#8352 Convert ApacheAccessHandler.py from mod_python to mod_wsgi

unreleased
open
nobody
py3 (9)
General
nobody
2021-02-18
2020-02-26
No

mod_wsgi is how we run the main app, mod_python is very old school and we shouldn't be using it.

Recent versions of Ubunut look like they drop support for mod_python anyway rather than supporting it on python3: https://bugs.launchpad.net/ubuntu/+source/libapache2-mod-python/+bug/1735368 Although mod_python does work with python 3, it'd just have to be built manually.

Discussion

  • Ingo

    Ingo - 2020-12-21

    @brondsem I didn't work too hard on it, yet. But I did some first tests, and I'd love to merge it with my modifications, which were necessary to run it on my Allura installation.

    Specialties, which I needed to implement in the current access handler:

    • Support for SAML. That means, that I needed to match the username of Allura, to the User ID (in my case it was the E-Mail address) of the IDP.
    • Renamed Repositories, to get them flat in one directory. As we heavily use SVN, and Apache doesn't support recursive directories for WebDAV (as you know ;) ), I renamed the repositories, so that the name gives already the full qualified path. The neighborhood, project and repo are then separated by comma, instead of slashes.

    I had the idea, that the refactored access-handler can support also my requirements.

    I would even propose, that the new handler is a fork, so that everyone can decide if he want's to stay with mod_python or switch to WSGI. Especially because both can't coexist in one Apache instance, and there might be reasons to stay with with mod_python for someone.

    What do you think?
    Should I investigate further, or are you on it already!?

     
  • Dave Brondsema

    Dave Brondsema - 2020-12-22

    Hi Ingo,

    The ApacheAccessHandler.py file has always been a bit rough in my opinion, so improving it and adding features would be great. I have not done anything yet to convert it to mod_wsgi (or python 3), so definitely your contributions would be welcome.

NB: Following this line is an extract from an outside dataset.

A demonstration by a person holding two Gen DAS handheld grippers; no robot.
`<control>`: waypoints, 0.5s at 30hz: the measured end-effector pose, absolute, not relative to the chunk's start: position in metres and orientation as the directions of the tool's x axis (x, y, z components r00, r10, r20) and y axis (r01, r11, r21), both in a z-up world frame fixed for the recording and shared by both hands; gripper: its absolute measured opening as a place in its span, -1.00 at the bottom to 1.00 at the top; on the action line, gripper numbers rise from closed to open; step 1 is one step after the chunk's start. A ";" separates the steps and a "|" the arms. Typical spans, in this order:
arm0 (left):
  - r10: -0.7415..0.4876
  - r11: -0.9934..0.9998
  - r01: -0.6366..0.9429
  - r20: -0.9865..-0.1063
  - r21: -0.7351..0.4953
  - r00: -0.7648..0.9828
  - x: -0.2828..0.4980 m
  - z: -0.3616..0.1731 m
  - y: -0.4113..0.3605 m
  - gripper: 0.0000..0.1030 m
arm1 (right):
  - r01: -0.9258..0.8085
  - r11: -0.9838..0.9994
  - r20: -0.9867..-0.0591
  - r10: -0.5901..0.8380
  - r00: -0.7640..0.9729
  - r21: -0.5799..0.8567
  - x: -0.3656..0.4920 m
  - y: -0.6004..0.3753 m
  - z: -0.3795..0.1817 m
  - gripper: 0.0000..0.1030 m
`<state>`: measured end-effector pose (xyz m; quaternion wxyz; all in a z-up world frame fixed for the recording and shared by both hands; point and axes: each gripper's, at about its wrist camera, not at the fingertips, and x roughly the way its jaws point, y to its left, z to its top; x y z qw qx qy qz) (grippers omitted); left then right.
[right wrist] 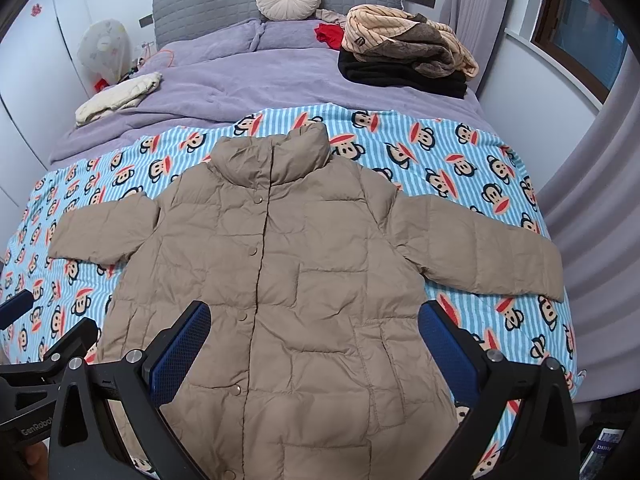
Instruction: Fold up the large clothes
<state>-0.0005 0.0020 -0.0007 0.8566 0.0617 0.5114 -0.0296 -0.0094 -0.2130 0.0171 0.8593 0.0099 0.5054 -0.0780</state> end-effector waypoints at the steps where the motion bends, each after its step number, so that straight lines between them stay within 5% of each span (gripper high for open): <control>1: 0.013 0.991 0.113 -0.880 0.076 0.475 0.000 -0.001 0.002 1.00 | 0.144 0.988 -0.871 -0.124 0.475 -0.062 -0.009 -0.213 0.017 1.00; 15: 0.012 0.991 0.109 -0.879 0.073 0.478 0.000 0.000 0.006 1.00 | 0.140 0.988 -0.874 -0.118 0.471 -0.058 -0.008 -0.211 0.014 1.00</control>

    SAML support sounds nice. I don't think we have any ticket about that, but it could probably be a nice config option that can help somebody else in the future too.

    Flattened SVN directory support would for sure be good. [#7940] is a related ticket.

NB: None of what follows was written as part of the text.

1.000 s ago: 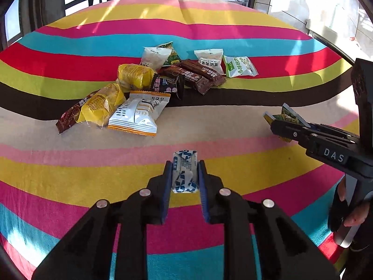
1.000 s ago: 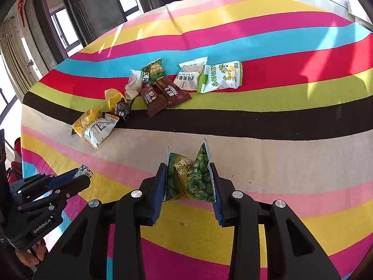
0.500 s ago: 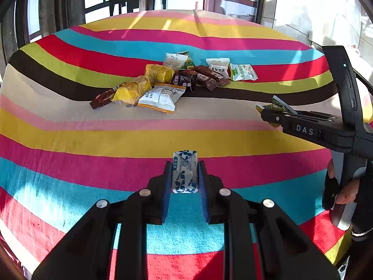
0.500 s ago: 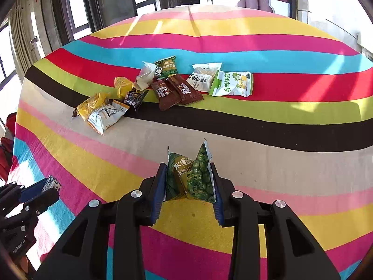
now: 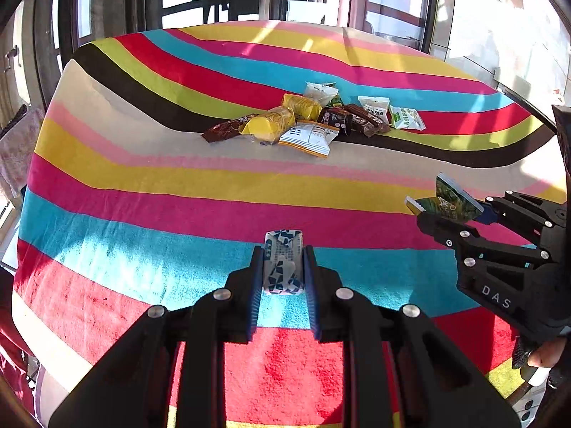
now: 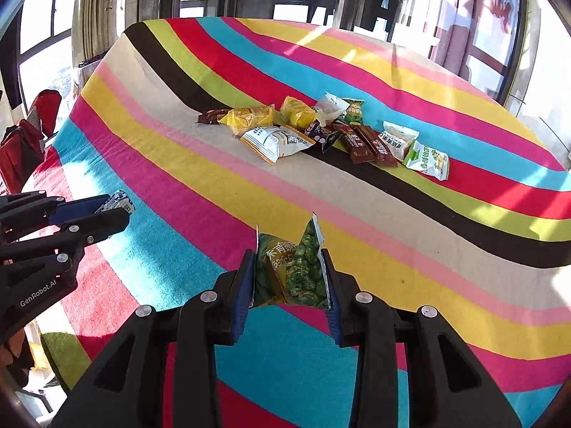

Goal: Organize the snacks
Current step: 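Carry both items to the white box and open both tools to drop them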

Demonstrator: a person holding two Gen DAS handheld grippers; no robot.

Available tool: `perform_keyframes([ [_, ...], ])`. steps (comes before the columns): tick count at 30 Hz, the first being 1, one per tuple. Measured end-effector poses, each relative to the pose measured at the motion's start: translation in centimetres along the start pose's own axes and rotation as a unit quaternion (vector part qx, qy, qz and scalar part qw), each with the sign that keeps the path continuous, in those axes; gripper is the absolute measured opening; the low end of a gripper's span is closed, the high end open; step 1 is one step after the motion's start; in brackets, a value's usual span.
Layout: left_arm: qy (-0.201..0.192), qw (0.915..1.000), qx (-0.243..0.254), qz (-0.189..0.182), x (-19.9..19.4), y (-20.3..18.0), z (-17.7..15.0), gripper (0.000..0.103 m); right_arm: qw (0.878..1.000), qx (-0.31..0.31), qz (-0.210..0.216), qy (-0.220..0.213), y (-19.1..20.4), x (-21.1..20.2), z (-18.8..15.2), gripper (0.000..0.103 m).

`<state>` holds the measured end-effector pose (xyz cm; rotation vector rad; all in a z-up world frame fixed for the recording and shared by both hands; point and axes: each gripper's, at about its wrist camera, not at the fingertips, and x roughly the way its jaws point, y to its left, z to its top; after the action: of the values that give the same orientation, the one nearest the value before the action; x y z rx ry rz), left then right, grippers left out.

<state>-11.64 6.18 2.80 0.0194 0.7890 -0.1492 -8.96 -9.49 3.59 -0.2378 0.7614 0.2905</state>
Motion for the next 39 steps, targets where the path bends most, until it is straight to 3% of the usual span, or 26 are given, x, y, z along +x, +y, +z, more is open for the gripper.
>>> perform_keyframes([
  [8,0.000,0.9996,-0.020,0.022,-1.4,2.7,-1.6,0.021,0.998,-0.061,-0.005,-0.007,4.6,-1.0,0.2,0.035],
  [22,-0.012,0.9963,-0.061,0.060,-5.9,8.5,-5.0,0.021,0.990,-0.138,0.032,-0.016,11.9,-3.1,0.2,0.035],
  [31,-0.006,0.9903,-0.103,0.093,-9.4,13.1,-9.1,0.021,0.976,-0.204,0.065,-0.026,18.2,-4.5,-0.2,0.035],
  [39,0.012,0.9802,-0.154,0.124,-11.6,16.9,-13.9,0.021,0.959,-0.260,0.108,-0.024,23.8,-5.6,-1.7,0.035],
])
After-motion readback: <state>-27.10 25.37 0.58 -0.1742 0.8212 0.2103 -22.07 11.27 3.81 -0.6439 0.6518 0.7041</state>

    As for having a mod_python version of the script I think that would be OK if its not too much trouble. But I don't want us to do extra work maintaining 2 versions of a script. In my experience mod_python really isn't very popular any more and since the main Allura app is a wsgi app, I think having this script use wsgi too would be best. If someone really needs to stay with mod_python and we stop providing a script that works with it, they could always grab a copy of the old/current mod_python script and use that.

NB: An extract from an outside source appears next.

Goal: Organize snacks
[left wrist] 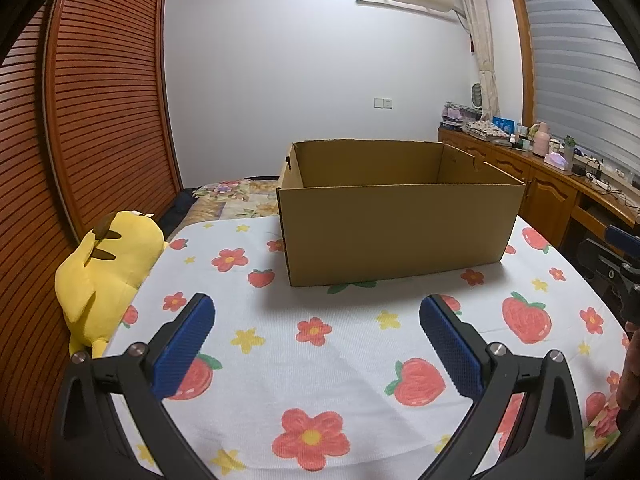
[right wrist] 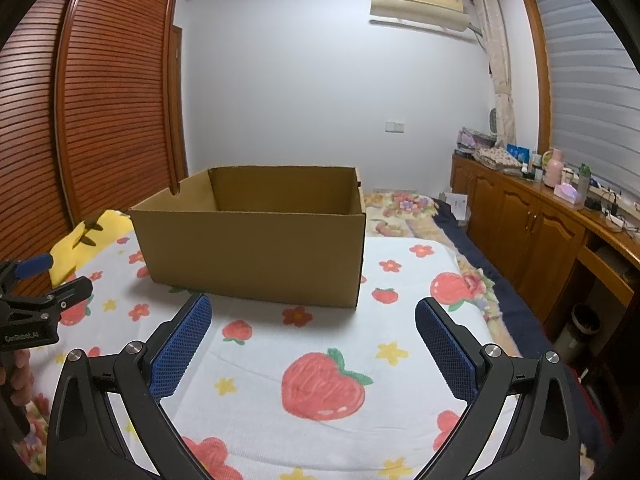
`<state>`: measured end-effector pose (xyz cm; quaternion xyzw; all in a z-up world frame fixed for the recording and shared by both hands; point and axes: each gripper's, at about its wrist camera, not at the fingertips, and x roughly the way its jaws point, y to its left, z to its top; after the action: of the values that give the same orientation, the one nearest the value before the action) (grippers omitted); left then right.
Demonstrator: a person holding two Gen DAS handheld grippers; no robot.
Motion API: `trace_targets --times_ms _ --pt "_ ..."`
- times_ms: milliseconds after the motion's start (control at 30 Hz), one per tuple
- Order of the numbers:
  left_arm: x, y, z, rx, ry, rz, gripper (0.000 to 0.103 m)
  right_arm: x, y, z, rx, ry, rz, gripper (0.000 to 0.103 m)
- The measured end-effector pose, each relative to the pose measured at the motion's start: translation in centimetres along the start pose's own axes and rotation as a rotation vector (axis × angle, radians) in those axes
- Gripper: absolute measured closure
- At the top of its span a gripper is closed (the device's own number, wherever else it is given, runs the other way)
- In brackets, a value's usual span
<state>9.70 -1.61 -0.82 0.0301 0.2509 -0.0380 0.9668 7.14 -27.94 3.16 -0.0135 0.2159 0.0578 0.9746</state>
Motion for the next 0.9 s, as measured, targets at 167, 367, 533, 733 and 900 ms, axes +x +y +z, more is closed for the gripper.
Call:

    So sounds like several things that can change with this script. Maybe best to do them one at a time, so we're not dealing with a big merge request that overhauls everything at once.

    Thanks,
    Dave

     

    Related

    Tickets: #7940

  • Ingo

    Ingo - 2021-01-09

    I played around with it more.

    The good thing:
    Looking at it in detail, I found, that the structure of the existing handler is not the worst, when we want to stay with the interface between the apache instance, and the allura instance itself. So I would not change this fundamentally at the moment.

    The bad thing:
    I didn't find a way to allow this optional anonymous access, how we do it with mod_python, for WSGI.

    Background:
    With mod_python we are able to return HTTP error codes. So we can "simply" return "unauthorized" to trigger the authorization by the browser. But in WSGI we can only implement the functions "check_password" and "allow_access", which can basically only return True / False.

    Has anyone a hint/idea, how to workaround that?

     
  • Dave Brondsema

    Dave Brondsema - 2021-01-11

    Hmm, I forgot this integrated so closely with apache, that it won't be a regular WSGI app. The auth functions you reference are these, right? https://modwsgi.readthedocs.io/en/develop/user-guides/access-control-mechanisms.html#apache-authentication-provider I haven't dealt with those before.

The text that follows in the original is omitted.